EU gewährt Hilfe für Myanmar und Rohingya-Flüchtlinge
Brüssel, 30. Januar (Hibya) – Die Europäische Kommission hat ein neues humanitäres Hilfspaket für das Jahr 2026 für die von den Konflikten in Myanmar Betroffenen sowie für Rohingya-Flüchtlinge in der Region, insbesondere in Bangladesch, bereitgestellt.
Die Europäische Kommission stellte insgesamt 63 Millionen Euro an humanitärer Hilfe zur Unterstützung der von den anhaltenden bewaffneten Konflikten in Myanmar betroffenen Bevölkerung sowie der in den Nachbarländern lebenden Rohingya-Flüchtlinge bereit.
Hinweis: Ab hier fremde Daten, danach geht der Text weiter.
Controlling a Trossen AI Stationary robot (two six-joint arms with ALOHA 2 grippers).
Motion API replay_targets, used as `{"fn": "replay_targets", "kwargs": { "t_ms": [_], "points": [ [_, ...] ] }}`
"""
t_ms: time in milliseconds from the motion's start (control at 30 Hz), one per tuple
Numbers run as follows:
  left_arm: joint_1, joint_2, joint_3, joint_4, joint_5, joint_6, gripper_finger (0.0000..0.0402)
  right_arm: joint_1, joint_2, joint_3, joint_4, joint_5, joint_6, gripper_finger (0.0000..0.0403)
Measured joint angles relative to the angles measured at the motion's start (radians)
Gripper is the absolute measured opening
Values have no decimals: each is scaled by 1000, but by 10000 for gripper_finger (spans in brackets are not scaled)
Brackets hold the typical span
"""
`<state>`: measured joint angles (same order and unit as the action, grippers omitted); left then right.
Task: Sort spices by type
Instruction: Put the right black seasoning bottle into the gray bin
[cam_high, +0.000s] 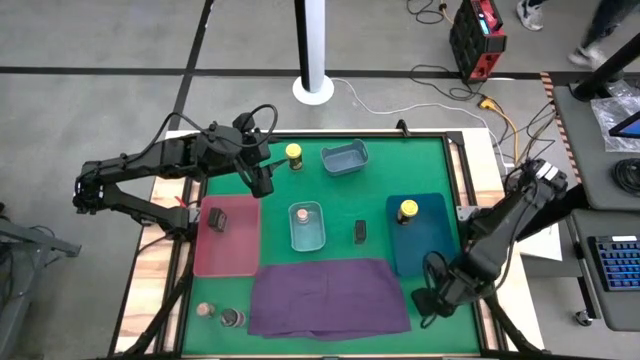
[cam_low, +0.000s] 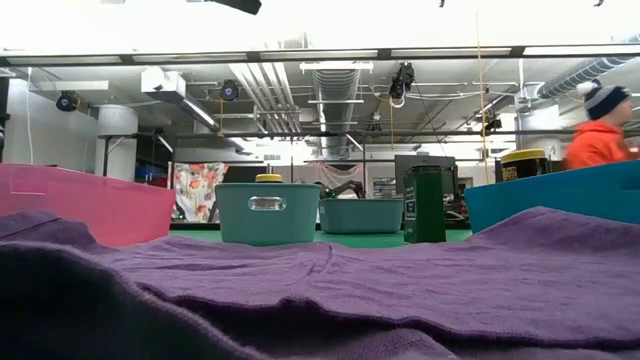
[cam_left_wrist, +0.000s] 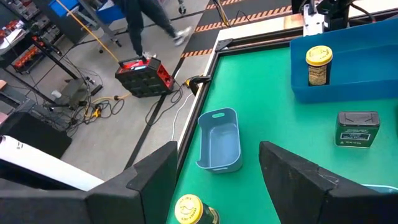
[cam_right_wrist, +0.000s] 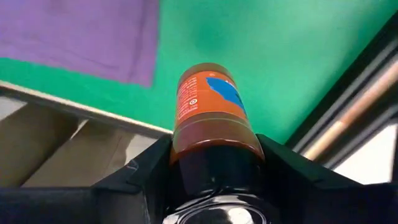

Die Unterstützung wurde als Teil des ersten EU-Hilfspakets für Süd- und Südostasien für das Jahr 2026 angekündigt.
Von den für Myanmar vorgesehenen 38,6 Millionen Euro sollen die Mittel unter anderem für Nahrungsmittelhilfe, Unterkünfte, sauberes Wasser und Sanitärversorgung, Gesundheitsdienste, Aufklärung über Minengefahren sowie Bildung in Notsituationen verwendet werden. Die für Bangladesch bereitgestellten 23,4 Millionen Euro werden rund 1,2 Millionen Rohingya-Flüchtlinge und aufnehmende Gemeinden, insbesondere in Cox’s Bazar, unterstützen.
Entsprechend dem regionalen Bedarf wurden zusätzlich 1 Million Euro für lebensrettende Hilfe für Flüchtlinge und aufnehmende Gemeinden in Indien, Indonesien, Malaysia und Thailand bereitgestellt.